**What you are asked to do**: All lines in the records below with the word "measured" must be returned.

= = =

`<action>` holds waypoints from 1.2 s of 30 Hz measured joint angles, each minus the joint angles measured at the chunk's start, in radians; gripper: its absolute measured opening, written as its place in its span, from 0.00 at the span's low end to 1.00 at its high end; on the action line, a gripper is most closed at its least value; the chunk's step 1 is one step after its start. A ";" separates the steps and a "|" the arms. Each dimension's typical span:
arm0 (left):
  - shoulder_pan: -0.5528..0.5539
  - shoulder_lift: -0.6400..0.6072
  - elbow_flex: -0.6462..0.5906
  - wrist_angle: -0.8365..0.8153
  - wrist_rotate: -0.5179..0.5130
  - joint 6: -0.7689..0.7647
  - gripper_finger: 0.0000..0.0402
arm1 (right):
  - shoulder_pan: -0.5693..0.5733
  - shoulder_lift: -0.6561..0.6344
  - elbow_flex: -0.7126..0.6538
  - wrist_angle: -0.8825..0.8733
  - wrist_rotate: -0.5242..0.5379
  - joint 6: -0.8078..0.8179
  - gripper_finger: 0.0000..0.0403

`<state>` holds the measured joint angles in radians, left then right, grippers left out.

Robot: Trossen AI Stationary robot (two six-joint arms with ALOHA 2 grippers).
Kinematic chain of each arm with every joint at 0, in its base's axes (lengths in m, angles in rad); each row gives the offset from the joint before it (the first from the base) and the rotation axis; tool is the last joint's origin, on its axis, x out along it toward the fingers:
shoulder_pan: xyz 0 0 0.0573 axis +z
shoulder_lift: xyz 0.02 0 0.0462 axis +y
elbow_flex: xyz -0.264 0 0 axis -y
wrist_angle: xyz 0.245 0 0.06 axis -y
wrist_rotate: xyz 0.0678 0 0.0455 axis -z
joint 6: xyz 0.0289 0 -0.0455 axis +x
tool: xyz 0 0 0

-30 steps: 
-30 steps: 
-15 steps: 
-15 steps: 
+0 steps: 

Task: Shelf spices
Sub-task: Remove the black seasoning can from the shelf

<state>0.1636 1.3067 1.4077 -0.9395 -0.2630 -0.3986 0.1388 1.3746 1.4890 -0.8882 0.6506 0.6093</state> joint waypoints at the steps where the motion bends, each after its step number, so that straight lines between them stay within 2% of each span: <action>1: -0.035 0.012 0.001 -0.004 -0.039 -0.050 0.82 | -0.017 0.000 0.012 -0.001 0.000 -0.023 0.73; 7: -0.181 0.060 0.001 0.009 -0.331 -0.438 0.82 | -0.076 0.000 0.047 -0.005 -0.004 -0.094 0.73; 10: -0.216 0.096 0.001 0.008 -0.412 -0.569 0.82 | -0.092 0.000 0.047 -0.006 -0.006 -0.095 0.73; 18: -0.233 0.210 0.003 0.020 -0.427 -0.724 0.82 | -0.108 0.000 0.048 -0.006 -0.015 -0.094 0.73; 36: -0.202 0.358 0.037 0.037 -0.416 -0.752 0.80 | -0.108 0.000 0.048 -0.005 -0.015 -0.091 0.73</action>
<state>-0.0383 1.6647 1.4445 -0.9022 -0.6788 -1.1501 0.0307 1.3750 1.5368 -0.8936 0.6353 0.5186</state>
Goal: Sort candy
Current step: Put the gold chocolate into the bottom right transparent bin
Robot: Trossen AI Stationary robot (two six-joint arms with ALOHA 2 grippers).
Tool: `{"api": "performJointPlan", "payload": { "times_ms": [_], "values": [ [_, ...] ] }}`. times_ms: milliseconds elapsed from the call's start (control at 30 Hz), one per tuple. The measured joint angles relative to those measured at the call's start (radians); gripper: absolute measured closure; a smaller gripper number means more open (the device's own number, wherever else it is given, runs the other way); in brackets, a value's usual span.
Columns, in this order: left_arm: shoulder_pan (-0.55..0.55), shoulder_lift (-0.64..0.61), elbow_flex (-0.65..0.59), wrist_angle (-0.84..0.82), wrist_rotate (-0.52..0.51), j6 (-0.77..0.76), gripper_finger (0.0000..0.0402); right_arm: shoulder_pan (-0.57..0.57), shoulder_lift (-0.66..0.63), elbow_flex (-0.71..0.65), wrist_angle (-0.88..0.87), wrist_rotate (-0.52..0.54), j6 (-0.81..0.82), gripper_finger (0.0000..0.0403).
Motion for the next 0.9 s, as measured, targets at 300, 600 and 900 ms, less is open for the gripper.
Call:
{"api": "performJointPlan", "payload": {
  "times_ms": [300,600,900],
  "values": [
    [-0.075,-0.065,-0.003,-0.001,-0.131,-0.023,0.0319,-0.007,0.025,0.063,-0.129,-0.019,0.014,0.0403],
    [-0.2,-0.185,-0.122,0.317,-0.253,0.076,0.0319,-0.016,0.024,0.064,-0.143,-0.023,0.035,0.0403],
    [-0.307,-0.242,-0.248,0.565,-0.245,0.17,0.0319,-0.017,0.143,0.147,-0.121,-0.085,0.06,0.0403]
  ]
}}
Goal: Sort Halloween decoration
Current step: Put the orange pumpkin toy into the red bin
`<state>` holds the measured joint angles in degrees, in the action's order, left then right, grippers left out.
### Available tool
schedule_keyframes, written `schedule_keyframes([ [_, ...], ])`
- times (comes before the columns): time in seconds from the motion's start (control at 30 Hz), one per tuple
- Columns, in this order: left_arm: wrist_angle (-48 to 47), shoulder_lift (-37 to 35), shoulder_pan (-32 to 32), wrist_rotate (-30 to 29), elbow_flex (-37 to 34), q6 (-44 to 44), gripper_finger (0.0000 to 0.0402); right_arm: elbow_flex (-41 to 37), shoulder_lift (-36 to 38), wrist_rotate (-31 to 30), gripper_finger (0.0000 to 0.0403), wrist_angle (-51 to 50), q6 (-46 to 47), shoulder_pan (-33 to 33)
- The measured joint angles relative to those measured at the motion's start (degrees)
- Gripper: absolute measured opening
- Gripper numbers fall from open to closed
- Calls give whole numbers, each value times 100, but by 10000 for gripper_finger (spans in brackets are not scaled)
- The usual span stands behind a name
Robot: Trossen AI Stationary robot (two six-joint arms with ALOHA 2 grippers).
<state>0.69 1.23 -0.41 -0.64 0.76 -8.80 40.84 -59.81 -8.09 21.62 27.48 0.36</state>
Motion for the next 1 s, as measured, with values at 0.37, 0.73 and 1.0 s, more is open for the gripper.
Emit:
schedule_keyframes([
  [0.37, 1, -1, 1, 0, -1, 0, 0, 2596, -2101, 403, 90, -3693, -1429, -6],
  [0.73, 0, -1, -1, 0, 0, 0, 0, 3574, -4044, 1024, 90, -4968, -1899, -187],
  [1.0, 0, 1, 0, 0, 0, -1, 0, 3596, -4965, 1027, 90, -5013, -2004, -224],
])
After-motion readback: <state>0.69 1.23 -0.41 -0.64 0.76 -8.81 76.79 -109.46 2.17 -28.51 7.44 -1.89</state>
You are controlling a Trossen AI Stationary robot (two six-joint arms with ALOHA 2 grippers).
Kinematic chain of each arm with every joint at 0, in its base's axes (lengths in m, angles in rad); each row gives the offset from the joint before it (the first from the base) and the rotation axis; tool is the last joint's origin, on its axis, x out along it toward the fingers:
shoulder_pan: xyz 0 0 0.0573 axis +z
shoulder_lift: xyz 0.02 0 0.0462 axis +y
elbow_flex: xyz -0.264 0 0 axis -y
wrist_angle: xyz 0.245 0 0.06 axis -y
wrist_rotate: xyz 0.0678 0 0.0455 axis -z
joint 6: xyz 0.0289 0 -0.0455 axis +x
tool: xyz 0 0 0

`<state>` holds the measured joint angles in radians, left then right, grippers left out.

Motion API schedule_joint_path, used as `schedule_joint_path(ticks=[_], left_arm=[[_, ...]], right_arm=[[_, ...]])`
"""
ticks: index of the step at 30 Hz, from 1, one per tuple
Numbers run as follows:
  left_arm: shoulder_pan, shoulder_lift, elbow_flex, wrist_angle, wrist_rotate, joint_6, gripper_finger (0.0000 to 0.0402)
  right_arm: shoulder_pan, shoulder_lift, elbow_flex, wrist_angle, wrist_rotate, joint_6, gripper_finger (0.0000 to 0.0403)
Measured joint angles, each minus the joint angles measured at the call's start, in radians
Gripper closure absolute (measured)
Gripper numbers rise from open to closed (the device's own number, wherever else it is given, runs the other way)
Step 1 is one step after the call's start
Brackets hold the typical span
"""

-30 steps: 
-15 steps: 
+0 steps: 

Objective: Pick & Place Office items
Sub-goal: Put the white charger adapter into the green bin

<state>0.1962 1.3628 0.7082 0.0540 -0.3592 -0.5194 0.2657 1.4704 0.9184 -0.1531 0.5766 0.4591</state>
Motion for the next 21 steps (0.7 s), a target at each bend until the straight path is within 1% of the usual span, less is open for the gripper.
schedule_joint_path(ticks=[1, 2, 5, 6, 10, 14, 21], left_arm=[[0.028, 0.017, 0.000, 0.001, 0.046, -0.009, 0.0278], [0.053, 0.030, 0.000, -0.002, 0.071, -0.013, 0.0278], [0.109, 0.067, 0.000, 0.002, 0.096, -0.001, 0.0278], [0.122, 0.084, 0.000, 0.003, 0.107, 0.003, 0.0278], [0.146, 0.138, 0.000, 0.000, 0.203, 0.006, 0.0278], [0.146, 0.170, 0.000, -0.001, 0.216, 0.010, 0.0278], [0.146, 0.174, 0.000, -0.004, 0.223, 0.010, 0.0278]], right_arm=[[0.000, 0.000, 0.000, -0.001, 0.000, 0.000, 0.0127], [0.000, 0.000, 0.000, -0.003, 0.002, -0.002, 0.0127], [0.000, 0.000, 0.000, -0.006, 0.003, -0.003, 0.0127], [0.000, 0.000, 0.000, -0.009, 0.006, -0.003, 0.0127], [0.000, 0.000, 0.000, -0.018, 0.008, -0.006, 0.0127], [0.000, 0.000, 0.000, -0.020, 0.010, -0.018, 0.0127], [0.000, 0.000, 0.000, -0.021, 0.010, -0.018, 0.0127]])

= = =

**Written solution**:
`<action>` holds waypoints from 1.2 s of 30 Hz measured joint angles, each minus the joint angles measured at the chunk's start, in radians; gripper: its absolute measured opening, written as its place in its span, from 0.00 at the span's low end to 1.00 at its high end; on the action line, a gripper is most closed at its least value; the chunk's step 1 is one step after its start. A ";" separates the steps and a "|" the arms. Each dimension's typical span:
`<state>` holds the measured joint angles in radians, left then right, grippers left out.
Tool: `{"api": "performJointPlan", "payload": { "times_ms": [_], "values": [ [_, ...] ] }}`. times_ms: milliseconds elapsed from the call's start (control at 30 Hz), one per tuple. The measured joint angles relative to those measured at the call's start (radians); gripper: absolute measured closure; a smaller gripper number means more open (the device's own number, wherever else it is given, runs the other way); in brackets, a value's usual span.
Motion for the next 0.9 s, as measured, targets at 300, 600 and 900 ms, less is open for the gripper.
`<state>` holds the measured joint angles in degrees, in the action's order, left then right, grippers left out.
- The measured joint angles relative to those measured at the motion's start (degrees)
- Gripper: absolute measured opening
Motion for the next 1 s, as measured, with values at 0.37, 0.73 and 1.0 s, more is open for the gripper.
`<state>` holds the measured joint angles in radians, left then right, grippers left out.
Measured joint angles, each minus the joint angles measured at the call's start, in radians
Gripper closure absolute (measured)

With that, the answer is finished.